Am actually in good spirits today, had a great chat last night with my great friend Marissa for the interview I will be doing as part of her project on her blog abledis.com.

Anyway, getting back on topic, it is another day of the 30 Days, 30 Posts Challenge for the WEGO Health HAWMC.  I think today’s prompt is so far has been the most challenging for me, and it reads:

Theme Song…Imagine your health focus or blog is getting its own theme song? What would the lyrics be?  What type of music would it be played to?

I have found this very challenging, as I am not musical in the slightest.  So, instead of composing my very own song for my health focus or blog, instead I have chosen to select a song which I feel inspires me and reflects my life with the condition.
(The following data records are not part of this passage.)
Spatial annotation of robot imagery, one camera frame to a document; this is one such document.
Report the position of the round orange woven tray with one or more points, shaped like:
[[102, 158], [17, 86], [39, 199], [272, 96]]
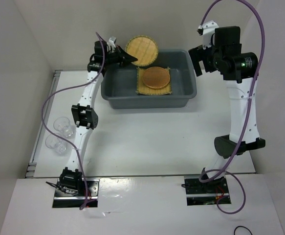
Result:
[[156, 77]]

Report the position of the round green-rimmed bamboo tray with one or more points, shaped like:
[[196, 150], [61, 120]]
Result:
[[144, 49]]

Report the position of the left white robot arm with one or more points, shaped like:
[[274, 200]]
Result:
[[84, 116]]

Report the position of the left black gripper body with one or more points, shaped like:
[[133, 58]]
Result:
[[116, 57]]

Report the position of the aluminium table edge rail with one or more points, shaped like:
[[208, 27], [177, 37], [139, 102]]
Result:
[[30, 171]]

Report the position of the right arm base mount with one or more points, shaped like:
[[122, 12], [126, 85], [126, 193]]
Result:
[[199, 194]]

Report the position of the clear glass bowl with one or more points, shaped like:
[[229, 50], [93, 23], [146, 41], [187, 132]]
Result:
[[63, 125]]

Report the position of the grey plastic bin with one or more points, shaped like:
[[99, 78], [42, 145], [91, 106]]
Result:
[[119, 86]]

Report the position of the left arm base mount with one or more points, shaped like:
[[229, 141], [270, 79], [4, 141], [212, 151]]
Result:
[[72, 198]]

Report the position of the square bamboo mat tray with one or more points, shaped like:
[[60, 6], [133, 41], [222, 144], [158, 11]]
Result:
[[144, 90]]

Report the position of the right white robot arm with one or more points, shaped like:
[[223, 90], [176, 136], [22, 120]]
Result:
[[221, 51]]

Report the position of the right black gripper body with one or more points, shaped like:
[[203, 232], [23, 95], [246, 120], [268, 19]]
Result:
[[209, 56]]

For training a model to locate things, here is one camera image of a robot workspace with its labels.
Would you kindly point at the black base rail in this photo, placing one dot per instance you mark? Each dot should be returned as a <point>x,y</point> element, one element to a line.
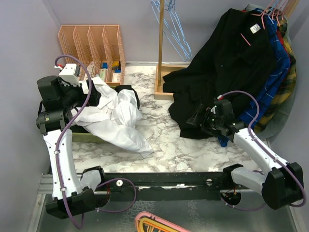
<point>127,187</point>

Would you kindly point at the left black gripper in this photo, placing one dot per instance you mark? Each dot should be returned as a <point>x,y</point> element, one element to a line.
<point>65,86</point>

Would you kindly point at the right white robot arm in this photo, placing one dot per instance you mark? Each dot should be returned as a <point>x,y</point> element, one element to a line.
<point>280,182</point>

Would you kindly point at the black hanging shirt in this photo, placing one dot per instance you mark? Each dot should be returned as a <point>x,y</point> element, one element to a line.
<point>237,59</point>

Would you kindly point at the blue plaid shirt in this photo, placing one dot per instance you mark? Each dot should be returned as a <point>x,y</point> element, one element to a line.
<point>273,82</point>

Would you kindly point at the pink file organizer rack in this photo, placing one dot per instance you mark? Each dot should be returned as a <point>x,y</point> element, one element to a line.
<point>96,44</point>

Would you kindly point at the pink orange hanger stack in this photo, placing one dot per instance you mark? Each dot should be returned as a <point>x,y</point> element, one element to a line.
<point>148,222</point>

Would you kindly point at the green plastic bin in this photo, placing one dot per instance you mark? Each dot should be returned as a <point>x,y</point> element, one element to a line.
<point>79,134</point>

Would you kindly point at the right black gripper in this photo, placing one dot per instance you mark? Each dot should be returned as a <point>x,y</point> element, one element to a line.
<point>201,111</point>

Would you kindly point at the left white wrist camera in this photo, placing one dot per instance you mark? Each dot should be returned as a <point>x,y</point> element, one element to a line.
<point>70,73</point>

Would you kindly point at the wooden clothes rack stand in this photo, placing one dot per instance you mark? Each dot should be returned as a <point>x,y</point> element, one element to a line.
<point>162,69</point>

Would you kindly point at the light blue wire hanger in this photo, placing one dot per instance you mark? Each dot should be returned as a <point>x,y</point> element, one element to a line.
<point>173,31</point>

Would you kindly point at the yellow plaid shirt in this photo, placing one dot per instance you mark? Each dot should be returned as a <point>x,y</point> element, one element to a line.
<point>279,86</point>

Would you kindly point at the white shirt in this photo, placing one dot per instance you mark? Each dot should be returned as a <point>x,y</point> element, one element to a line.
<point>114,118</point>

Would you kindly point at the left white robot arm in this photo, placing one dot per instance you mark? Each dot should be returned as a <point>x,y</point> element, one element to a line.
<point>72,195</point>

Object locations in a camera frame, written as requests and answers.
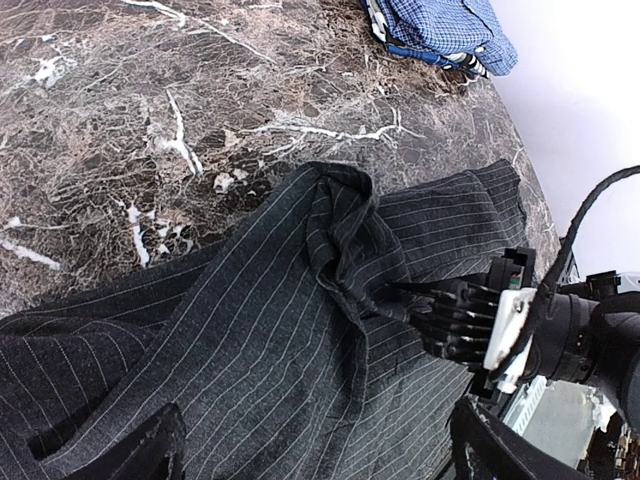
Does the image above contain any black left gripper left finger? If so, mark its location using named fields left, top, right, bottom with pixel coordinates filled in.
left=66, top=403, right=186, bottom=480

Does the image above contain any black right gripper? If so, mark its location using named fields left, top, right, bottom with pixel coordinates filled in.
left=387, top=247, right=599, bottom=396

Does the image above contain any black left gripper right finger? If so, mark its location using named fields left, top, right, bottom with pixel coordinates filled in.
left=450, top=398, right=587, bottom=480

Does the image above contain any black pinstriped long sleeve shirt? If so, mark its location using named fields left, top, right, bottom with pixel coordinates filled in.
left=1, top=160, right=526, bottom=479

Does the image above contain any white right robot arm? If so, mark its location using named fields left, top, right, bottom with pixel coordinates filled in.
left=395, top=247, right=639, bottom=428

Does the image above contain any black white striped garment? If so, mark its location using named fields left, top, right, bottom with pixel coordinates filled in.
left=361, top=0, right=488, bottom=80

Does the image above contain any blue checked folded shirt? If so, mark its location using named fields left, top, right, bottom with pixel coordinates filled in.
left=363, top=1, right=518, bottom=76

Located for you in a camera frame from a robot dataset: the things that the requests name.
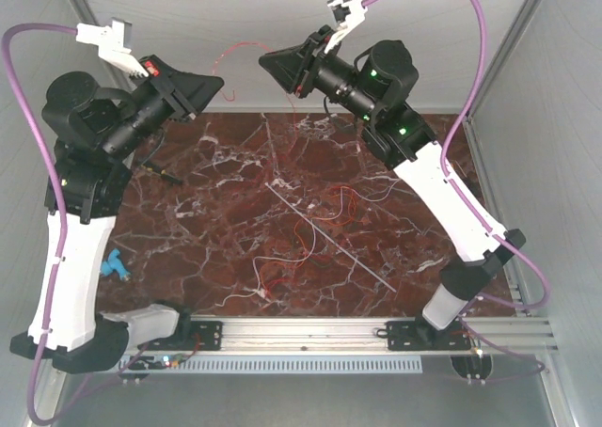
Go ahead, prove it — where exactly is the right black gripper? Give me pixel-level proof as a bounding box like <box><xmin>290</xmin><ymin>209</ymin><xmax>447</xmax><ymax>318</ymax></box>
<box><xmin>256</xmin><ymin>24</ymin><xmax>377</xmax><ymax>124</ymax></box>

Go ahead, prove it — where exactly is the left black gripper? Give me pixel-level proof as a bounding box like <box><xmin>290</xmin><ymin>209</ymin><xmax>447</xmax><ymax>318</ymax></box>
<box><xmin>103</xmin><ymin>54</ymin><xmax>230</xmax><ymax>161</ymax></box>

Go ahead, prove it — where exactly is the orange wire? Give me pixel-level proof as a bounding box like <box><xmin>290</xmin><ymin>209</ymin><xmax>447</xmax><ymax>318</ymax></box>
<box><xmin>256</xmin><ymin>184</ymin><xmax>372</xmax><ymax>296</ymax></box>

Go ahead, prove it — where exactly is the white wire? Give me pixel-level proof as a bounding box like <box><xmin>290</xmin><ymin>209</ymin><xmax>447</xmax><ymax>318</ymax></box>
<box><xmin>220</xmin><ymin>177</ymin><xmax>405</xmax><ymax>308</ymax></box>

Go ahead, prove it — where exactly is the long white zip tie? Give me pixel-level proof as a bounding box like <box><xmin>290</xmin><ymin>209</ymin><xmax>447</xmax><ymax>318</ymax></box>
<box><xmin>264</xmin><ymin>182</ymin><xmax>397</xmax><ymax>293</ymax></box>

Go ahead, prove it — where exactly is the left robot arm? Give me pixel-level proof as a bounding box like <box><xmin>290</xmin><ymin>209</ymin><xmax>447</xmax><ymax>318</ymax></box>
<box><xmin>10</xmin><ymin>55</ymin><xmax>224</xmax><ymax>374</ymax></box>

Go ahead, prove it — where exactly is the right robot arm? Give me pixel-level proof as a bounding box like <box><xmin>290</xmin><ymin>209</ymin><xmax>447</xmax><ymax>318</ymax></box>
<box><xmin>259</xmin><ymin>25</ymin><xmax>526</xmax><ymax>350</ymax></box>

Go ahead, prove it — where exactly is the blue plastic fitting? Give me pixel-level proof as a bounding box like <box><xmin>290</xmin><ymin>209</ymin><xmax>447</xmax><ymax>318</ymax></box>
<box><xmin>100</xmin><ymin>248</ymin><xmax>131</xmax><ymax>281</ymax></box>

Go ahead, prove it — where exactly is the small circuit board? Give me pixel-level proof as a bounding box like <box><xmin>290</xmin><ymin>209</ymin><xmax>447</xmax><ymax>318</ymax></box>
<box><xmin>161</xmin><ymin>354</ymin><xmax>187</xmax><ymax>369</ymax></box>

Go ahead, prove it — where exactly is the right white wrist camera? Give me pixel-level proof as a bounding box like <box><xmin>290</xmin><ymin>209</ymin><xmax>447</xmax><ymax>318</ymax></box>
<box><xmin>324</xmin><ymin>0</ymin><xmax>367</xmax><ymax>55</ymax></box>

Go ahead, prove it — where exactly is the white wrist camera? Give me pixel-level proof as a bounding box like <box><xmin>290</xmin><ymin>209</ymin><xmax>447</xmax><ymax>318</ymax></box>
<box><xmin>324</xmin><ymin>0</ymin><xmax>367</xmax><ymax>55</ymax></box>
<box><xmin>76</xmin><ymin>18</ymin><xmax>149</xmax><ymax>78</ymax></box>

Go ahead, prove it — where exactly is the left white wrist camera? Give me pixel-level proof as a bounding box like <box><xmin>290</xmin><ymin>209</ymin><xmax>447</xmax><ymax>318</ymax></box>
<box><xmin>76</xmin><ymin>18</ymin><xmax>149</xmax><ymax>78</ymax></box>

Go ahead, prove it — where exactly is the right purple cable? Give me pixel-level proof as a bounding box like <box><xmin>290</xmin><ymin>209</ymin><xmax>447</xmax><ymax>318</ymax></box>
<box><xmin>361</xmin><ymin>0</ymin><xmax>552</xmax><ymax>384</ymax></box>

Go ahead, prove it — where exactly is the purple cable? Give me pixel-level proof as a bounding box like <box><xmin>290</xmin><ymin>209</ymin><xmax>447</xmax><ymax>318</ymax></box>
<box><xmin>1</xmin><ymin>22</ymin><xmax>142</xmax><ymax>426</ymax></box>
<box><xmin>361</xmin><ymin>0</ymin><xmax>552</xmax><ymax>384</ymax></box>

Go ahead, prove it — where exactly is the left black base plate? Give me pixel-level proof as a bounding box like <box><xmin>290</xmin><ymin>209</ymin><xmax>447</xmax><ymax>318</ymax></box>
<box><xmin>178</xmin><ymin>321</ymin><xmax>223</xmax><ymax>352</ymax></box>

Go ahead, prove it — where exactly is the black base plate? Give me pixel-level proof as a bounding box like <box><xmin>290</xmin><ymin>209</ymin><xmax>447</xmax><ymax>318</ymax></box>
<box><xmin>178</xmin><ymin>321</ymin><xmax>223</xmax><ymax>352</ymax></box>
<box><xmin>383</xmin><ymin>319</ymin><xmax>471</xmax><ymax>352</ymax></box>

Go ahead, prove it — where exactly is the aluminium front rail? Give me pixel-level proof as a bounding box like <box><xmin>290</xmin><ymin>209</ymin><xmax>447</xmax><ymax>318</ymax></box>
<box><xmin>126</xmin><ymin>315</ymin><xmax>560</xmax><ymax>352</ymax></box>

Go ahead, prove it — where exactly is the slotted grey cable duct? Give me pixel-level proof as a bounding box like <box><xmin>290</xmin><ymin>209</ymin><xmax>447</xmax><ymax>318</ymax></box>
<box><xmin>127</xmin><ymin>355</ymin><xmax>422</xmax><ymax>375</ymax></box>

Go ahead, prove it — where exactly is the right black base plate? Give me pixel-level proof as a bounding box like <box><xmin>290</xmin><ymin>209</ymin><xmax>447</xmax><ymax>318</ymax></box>
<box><xmin>383</xmin><ymin>319</ymin><xmax>471</xmax><ymax>352</ymax></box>

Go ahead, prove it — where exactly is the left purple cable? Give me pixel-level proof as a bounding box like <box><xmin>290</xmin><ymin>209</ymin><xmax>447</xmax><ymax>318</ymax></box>
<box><xmin>1</xmin><ymin>22</ymin><xmax>142</xmax><ymax>426</ymax></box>

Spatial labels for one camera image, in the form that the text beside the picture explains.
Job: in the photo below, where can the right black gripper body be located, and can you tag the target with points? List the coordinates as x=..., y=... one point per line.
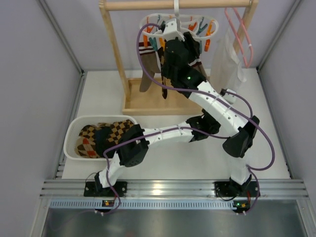
x=175, y=42

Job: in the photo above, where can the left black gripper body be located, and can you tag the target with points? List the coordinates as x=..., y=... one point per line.
x=206, y=123

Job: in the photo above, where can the white clip sock hanger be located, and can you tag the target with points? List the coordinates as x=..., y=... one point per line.
x=201, y=27

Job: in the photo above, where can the black yellow checkered sock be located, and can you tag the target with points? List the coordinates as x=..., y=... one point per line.
x=118, y=129

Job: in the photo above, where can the dark navy sock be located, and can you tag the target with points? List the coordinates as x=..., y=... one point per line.
x=103, y=140

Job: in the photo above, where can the beige orange argyle sock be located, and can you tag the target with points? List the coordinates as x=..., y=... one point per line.
x=86, y=148

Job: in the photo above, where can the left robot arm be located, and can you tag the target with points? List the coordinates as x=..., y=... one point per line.
x=135, y=143

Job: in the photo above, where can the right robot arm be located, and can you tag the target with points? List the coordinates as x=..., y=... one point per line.
x=241, y=131

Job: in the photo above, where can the pink clothes hanger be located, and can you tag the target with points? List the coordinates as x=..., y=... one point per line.
x=248, y=54

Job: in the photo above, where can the wooden clothes rack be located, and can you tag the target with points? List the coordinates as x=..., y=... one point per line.
x=150, y=103

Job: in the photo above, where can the clear plastic bag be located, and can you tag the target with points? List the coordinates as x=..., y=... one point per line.
x=226, y=71

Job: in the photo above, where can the white perforated plastic basket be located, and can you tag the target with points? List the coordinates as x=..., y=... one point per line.
x=77, y=125

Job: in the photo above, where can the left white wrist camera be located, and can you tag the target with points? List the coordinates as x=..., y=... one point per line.
x=229, y=95

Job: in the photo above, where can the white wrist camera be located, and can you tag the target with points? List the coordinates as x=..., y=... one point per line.
x=229, y=95
x=170, y=30

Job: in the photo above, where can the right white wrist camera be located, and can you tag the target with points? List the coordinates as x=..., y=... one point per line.
x=170, y=30

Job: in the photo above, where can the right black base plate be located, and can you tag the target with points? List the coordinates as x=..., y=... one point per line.
x=223, y=188

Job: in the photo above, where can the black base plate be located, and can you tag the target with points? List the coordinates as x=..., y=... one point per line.
x=92, y=190
x=223, y=188

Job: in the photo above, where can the aluminium mounting rail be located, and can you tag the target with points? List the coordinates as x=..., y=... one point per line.
x=167, y=194

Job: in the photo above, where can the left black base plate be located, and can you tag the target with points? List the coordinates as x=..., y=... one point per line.
x=92, y=190

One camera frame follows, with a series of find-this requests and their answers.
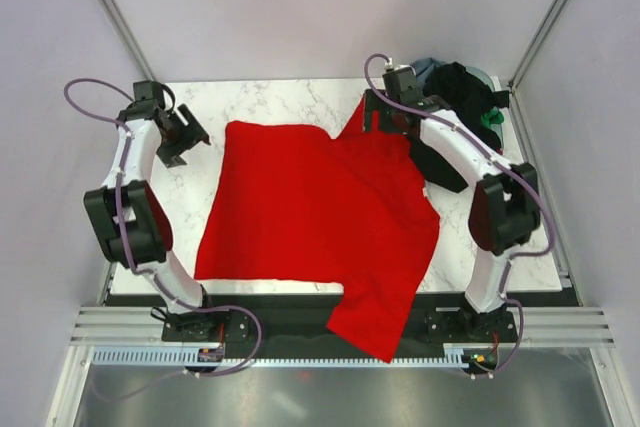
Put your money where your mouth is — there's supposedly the red t shirt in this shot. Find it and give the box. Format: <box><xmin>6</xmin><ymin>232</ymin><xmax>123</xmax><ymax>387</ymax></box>
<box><xmin>193</xmin><ymin>99</ymin><xmax>441</xmax><ymax>364</ymax></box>

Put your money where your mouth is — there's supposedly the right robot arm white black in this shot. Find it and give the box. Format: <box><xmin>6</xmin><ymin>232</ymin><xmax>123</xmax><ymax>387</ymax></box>
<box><xmin>362</xmin><ymin>62</ymin><xmax>542</xmax><ymax>341</ymax></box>

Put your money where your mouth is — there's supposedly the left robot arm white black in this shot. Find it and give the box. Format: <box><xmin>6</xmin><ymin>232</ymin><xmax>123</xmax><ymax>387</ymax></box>
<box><xmin>83</xmin><ymin>80</ymin><xmax>220</xmax><ymax>340</ymax></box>

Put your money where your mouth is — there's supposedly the grey blue t shirt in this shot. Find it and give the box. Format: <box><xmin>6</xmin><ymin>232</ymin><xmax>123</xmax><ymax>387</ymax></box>
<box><xmin>410</xmin><ymin>57</ymin><xmax>445</xmax><ymax>90</ymax></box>

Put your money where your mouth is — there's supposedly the black t shirt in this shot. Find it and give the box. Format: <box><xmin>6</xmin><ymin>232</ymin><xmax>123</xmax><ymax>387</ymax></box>
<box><xmin>407</xmin><ymin>61</ymin><xmax>509</xmax><ymax>193</ymax></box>

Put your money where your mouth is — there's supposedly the green garment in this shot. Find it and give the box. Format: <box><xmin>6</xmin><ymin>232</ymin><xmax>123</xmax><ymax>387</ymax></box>
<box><xmin>480</xmin><ymin>107</ymin><xmax>505</xmax><ymax>130</ymax></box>

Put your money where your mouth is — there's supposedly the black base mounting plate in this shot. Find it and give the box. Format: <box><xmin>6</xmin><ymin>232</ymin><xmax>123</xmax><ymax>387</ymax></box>
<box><xmin>151</xmin><ymin>294</ymin><xmax>518</xmax><ymax>363</ymax></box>

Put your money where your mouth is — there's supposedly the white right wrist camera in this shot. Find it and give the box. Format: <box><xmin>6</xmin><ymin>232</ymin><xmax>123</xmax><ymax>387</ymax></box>
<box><xmin>384</xmin><ymin>58</ymin><xmax>415</xmax><ymax>73</ymax></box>

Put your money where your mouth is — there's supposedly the left aluminium frame post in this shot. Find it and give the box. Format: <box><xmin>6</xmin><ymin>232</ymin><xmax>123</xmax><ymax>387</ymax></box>
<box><xmin>98</xmin><ymin>0</ymin><xmax>157</xmax><ymax>80</ymax></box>

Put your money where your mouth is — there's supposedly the aluminium frame post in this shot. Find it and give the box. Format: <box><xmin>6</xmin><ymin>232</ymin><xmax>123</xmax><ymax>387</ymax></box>
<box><xmin>507</xmin><ymin>0</ymin><xmax>601</xmax><ymax>93</ymax></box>
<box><xmin>98</xmin><ymin>0</ymin><xmax>157</xmax><ymax>80</ymax></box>

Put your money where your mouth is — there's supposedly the white slotted cable duct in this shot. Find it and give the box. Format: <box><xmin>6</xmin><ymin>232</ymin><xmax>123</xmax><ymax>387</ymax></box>
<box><xmin>91</xmin><ymin>346</ymin><xmax>497</xmax><ymax>369</ymax></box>

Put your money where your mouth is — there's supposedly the aluminium front rail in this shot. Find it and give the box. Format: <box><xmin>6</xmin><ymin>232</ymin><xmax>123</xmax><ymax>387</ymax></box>
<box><xmin>71</xmin><ymin>298</ymin><xmax>614</xmax><ymax>350</ymax></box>

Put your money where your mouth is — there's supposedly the right aluminium frame post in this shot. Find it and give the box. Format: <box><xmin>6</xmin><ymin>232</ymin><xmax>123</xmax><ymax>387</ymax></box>
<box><xmin>507</xmin><ymin>0</ymin><xmax>601</xmax><ymax>93</ymax></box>

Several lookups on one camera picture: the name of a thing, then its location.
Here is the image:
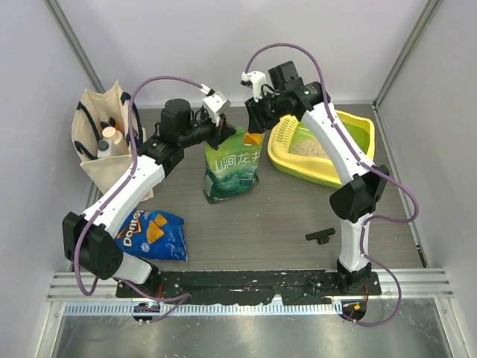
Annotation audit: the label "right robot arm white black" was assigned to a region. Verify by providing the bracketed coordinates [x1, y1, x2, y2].
[241, 61, 389, 295]

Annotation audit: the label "yellow plastic scoop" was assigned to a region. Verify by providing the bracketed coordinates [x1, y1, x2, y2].
[244, 133, 262, 145]

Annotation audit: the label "yellow green litter box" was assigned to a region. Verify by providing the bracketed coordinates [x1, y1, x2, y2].
[268, 110, 376, 189]

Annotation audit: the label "blue Doritos chip bag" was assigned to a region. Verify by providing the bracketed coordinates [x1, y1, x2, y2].
[116, 210, 188, 262]

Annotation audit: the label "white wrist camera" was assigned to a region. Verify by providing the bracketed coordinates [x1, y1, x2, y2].
[200, 84, 230, 127]
[241, 71, 267, 102]

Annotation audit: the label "clean litter pellets in box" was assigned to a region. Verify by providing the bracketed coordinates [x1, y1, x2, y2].
[289, 137, 329, 160]

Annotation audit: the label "white bottle in tote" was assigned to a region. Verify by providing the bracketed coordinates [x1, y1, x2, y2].
[102, 127, 124, 145]

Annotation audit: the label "black bag clip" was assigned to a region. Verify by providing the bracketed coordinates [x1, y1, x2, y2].
[305, 227, 336, 245]

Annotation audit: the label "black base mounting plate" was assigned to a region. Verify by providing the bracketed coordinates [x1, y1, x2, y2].
[137, 270, 382, 306]

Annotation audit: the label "green cat litter bag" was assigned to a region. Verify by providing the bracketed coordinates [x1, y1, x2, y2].
[203, 127, 262, 204]

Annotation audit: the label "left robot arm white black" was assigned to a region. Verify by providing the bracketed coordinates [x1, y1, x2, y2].
[62, 92, 236, 298]

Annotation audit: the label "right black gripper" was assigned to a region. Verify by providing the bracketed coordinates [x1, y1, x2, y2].
[246, 89, 286, 134]

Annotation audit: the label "grey capped bottle in tote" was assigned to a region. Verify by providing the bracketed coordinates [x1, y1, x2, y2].
[97, 139, 116, 159]

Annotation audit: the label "beige canvas tote bag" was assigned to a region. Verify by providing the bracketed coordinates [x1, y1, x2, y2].
[71, 82, 146, 193]

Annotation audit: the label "aluminium rail frame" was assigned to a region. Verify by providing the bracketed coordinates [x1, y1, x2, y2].
[47, 268, 453, 321]

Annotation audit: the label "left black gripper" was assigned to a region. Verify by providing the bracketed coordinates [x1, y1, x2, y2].
[179, 110, 236, 150]

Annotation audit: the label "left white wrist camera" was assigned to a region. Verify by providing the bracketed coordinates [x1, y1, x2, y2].
[200, 84, 230, 127]

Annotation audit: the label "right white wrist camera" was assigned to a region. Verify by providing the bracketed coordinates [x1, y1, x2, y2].
[241, 71, 267, 102]

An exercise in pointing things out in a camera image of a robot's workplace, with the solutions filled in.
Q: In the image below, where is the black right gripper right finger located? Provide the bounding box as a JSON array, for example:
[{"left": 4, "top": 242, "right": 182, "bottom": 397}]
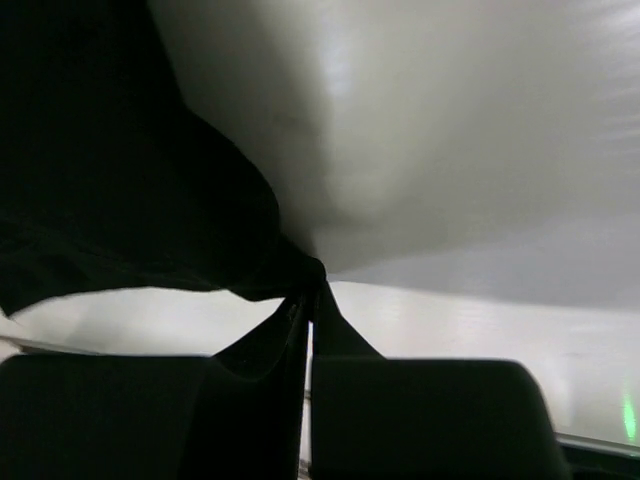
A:
[{"left": 310, "top": 286, "right": 571, "bottom": 479}]

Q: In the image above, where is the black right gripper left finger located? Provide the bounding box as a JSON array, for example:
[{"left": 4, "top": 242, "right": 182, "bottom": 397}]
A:
[{"left": 1, "top": 298, "right": 308, "bottom": 479}]

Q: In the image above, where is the black skirt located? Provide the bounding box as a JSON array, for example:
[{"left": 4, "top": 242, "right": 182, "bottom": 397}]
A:
[{"left": 1, "top": 1, "right": 326, "bottom": 315}]
And the song I have chosen is ‘Because of You’ by Kelly Clarkson.  I absolutely love the song, and have decided that the ‘you’ in the song is a metaphor for the dizziness, and reflects how the dizziness has affected me and made me feel through the many years I have dealt with it.  These are the lyrics:

I will not make the same mistakes that you did
I Will not let myself cause my heart so much misery
I will not break the way you did
You fell so hard
I’ve learned the hard way, to never let it get that far

Because of you
I’ll never stray too far from the sidewalk
Because of you
I learned to play on the safe side
So I don’t get hurt
Because of you
I find it hard to trust
Not only me, but everyone around me
Because of you
I am afraid

I lose my way
And it’s not too long before you point it out
I cannot cry
Because I know that’s weakness in your eyes
I’m forced to fake, a smile, a laugh
Every day of my life
My heart can’t possibly break
When it wasn’t even whole to start with

Because of you
I’ll never stray too far from the sidewalk
Because of you
I learned to play on the safe side
So I don’t get hurt
Because of you
I find it hard to trust
Not only me, but everyone around me
Because of you
I am afraid

I watched you die
I heard you cry
Every night in your sleep
I was so young
You should have known better than to lean on me
You never thought of anyone else
You just saw your pain
And now I cry
In the middle of the night
For the same damn thing

Because of you
I’ll never stray too far from the sidewalk
Because of you
I learned to play on the safe side
So I don’t get hurt
Because of you
I tried my hardest just to forget everything
Because of you
I don’t know how to let anyone else in
Because of you
I’m ashamed of my life because it’s empty
Because of you
I am afraid

Because of you
Because of you

Not all the lyrics are relevant, but there are a select few that really fits my life with the dizziness and mt condition in general.  For example, due to the severity of the dizziness and the episodes of vertigo and visual disturbances, I am unable to go out by myself and this is reflected in the lines “I’ll never stray too far from the sidewalk/Because of You/I learned to play on the safe side/So I don’t get hurt”.  It could also refer to the weakness in the legs, as they often give way on me with no warning, so obviously have to be careful of potential dangers in case of a fall.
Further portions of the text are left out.